Euro Drops after High

The euro fell against the dollar on Wednesday, distancing itself from its all-time high the previous day. Though leading analysts attributed the drop to technical factors, many also believe the euro’s course is being influenced by the assumption that the European Central Bank may be planning to lower interests rates next week. By 3:20 p.m. Wednesday, the euro had fallen to $1.1737, down from $1.1812 at the close of markets the evening before. In recent weeks, investors have been moving into euro-dominated investments, but that advantage may fall away if the ECB lowers interest rates.

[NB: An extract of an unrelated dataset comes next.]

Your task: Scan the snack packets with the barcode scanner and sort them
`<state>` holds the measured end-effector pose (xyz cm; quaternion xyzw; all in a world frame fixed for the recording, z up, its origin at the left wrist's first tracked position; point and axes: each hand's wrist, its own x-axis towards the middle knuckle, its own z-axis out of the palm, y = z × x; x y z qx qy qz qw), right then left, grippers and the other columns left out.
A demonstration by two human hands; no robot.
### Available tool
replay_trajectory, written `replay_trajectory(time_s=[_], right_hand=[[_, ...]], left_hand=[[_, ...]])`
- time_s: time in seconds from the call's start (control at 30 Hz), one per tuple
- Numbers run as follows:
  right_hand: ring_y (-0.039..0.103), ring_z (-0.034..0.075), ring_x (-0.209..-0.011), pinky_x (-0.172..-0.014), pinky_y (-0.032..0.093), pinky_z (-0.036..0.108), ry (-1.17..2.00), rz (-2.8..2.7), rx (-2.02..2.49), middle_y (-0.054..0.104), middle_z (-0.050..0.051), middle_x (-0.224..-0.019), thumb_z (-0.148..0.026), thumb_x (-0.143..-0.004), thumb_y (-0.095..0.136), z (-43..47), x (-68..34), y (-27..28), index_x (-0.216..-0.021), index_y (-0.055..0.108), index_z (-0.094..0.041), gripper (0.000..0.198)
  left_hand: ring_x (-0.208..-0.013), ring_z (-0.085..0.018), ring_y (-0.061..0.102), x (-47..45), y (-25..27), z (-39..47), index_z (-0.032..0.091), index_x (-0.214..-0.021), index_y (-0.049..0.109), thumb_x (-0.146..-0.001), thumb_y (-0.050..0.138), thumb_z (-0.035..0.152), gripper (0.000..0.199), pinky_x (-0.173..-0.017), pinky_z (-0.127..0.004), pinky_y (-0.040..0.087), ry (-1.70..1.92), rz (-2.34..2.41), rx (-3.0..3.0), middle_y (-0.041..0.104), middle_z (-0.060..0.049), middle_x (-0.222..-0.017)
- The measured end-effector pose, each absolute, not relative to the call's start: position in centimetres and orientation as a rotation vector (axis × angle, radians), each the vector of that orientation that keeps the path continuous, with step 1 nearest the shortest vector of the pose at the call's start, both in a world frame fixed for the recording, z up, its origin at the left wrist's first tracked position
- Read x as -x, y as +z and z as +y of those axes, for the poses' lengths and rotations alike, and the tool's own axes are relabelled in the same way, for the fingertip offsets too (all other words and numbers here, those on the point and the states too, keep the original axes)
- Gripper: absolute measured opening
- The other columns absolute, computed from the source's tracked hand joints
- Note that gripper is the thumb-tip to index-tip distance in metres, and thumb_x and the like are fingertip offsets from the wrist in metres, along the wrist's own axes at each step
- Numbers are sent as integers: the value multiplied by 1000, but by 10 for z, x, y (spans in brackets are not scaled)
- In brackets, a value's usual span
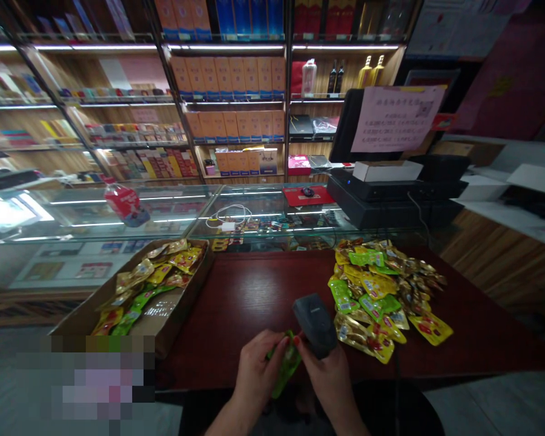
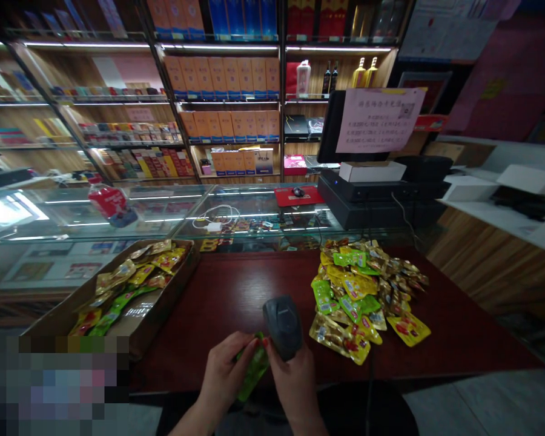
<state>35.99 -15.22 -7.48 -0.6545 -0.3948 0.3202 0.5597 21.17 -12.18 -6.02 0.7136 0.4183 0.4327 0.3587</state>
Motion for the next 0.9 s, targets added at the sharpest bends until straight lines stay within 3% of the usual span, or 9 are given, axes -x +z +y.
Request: replay_trajectory(time_s=[0.2, 0.37, 0.53, 0.77, 0.9], right_hand=[[77, 30, -74, -68, 61, 37, 924, -715, 1503, 81, 14, -79, -59, -62, 79, -152, -364, -93, -80, 74, -14, 48], [75, 26, -87, -70, 59, 30, 1048, -679, 1406, 82, 10, -98, -58, -71, 76, -162, -371, -80, -95, 79, -19, 46], [71, 23, -74, -73, 54, 30, 1072, -604, 1376, 80, 5, -75, -43, -52, 92, -159, -365, -69, -76, 78, -17, 37], [70, 17, -63, -65, 56, 29, 1372, -187, 1100, 73, -6, -69, -41, -48, 91, -158, -341, -70, -98, 60, -22, 61], [72, 21, -62, -62, 57, 33, 1228, -375, 1237, 75, -1, -68, -46, -57, 86, -151, -342, -77, -96, 63, -19, 53]], left_hand=[[-63, -16, 65, -215, -54, -131, 21, -83, 79, -93, 60, 35, 26, -60, -23, 48, 1191, 1090, -1755, 71, -5, -71], [-62, -17, 64, -219, -57, -121, 21, -75, 79, -89, 65, 36, 24, -60, -24, 47, 1179, 1223, -1723, 70, -5, -67], [-60, -18, 62, -219, -52, -125, 22, -73, 80, -86, 67, 43, 28, -61, -25, 48, 1168, 1188, -1668, 70, -6, -66], [-67, -18, 61, -221, -69, -140, 17, -74, 78, -80, 70, 58, 43, -61, -24, 49, 1180, 1164, -1151, 70, -6, -73], [-69, -19, 67, -220, -69, -136, 17, -90, 80, -67, 82, 55, 44, -65, -25, 51, 990, 1019, -836, 75, -7, -80]])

EM.TV Still in Black Hole Despite Muppets sale

Despite the recent decision to shed ownership of the Jim Henson Company and its "Muppet Show" franchise, Munich-based media company EM.TV is still struggling to get back in black. On Wednesday, the company reported increased first-quarter after-tax losses of €18 million, attributing the red ink to €29.9 million in restructuring costs. Though EM.TV’s revenues increased 61.5 percent to €67.5 million, most of that money was attributed to the Henson sale. The company said sales actually would have fallen by 20 percent during the quarter if the Henson family hadn’t bought back Kermit, Miss Piggy and the rest of the Muppets puppet cast.

Retail Giant KarstadtQuelle Expecting Better Results

Germany’s fifth-largest retailer, the Essen-based KarstadtQuelle, said Wednesday it expected to improve its bottom line in 2003 despite a stagnant domestic economy. Chairman Wolfgang Urban told shareholders at the company’s annual meeting that if the strong first-quarter sales trend persists, the company could be on track for 5 percent increase in operating results over the previous year, with profits of €250 million expected. Urban said he was "confident that revenue developments at KarstadtQuelle would be better" than at competing companies. By the end of May, Urban said, revenues at the conglomerate had already matched last year’s total sales. In addition to its Karstadt department stores and Quelle mail order houses, Karstadt also operates the Starbucks coffee shop chain in Germany.

Grundig Shuts Vienna TV Manufacturing Facility

German electronics-maker Grundig, which applied for insolvency protection earlier this year, said Wednesday it would close its television manufacturing facility in Vienna. Creditors for the company's Austrian division reached the decision on Wednesday, a spokesman at Grundig's headquarters in Nuremberg, Germany, confirmed. The facility’s 800 employees have been informed that production is being ceased and have been offered retraining to help them find new jobs.

Munich to Adopt Linux

The technologically progressive Bavarian capital of Munich, known these days as much for its laptops as its Lederhosen, is set to become the first major German city to trash the Windows operating systems on its desktop computers. Munich's city council voted on Wednesday for a change in its city charter that would pave the way for employees to switch to the freely distributed, open-source Linux operating system on the more than 14,000 city-owned computers. The city estimates training and personnel costs associated with the switch will total close to €30 million euros. Munich officials said their goal was to reduce the city's dependence on individual vendors.